§ **Task prompt**: Search the material below for lines containing the string "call", and copy every one you find.

§ **Raw data**:
• • • •

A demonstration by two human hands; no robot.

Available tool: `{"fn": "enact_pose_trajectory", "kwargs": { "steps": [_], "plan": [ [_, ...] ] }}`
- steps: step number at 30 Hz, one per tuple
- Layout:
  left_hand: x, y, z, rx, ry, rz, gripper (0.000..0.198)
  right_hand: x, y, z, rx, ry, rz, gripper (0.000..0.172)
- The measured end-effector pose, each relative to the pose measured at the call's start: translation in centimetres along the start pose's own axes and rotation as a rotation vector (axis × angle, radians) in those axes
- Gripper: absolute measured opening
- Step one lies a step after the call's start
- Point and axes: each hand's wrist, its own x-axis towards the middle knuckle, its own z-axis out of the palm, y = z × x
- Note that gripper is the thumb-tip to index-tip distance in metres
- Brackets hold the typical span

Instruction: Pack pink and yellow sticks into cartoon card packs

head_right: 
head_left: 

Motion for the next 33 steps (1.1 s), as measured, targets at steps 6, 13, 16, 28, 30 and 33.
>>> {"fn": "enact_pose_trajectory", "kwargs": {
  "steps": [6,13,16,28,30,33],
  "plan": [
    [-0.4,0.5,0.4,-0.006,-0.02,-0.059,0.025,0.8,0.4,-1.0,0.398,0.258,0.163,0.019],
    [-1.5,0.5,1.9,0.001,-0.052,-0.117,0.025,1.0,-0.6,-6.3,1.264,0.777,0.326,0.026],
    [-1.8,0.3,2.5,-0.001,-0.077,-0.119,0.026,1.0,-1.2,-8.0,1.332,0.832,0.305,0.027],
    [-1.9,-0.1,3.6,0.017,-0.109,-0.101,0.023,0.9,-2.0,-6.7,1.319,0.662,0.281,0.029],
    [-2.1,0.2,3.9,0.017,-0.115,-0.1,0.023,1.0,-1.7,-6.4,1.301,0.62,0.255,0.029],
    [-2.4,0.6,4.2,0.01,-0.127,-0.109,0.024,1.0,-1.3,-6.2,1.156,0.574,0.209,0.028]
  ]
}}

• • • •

§ **Task result**:
- The measured end-effector pose, each relative to the pose measured at the call's start: translation in centimetres along the start pose's own axes and rotation as a rotation vector (axis × angle, radians) in those axes
- Step one lies a step after the call's start

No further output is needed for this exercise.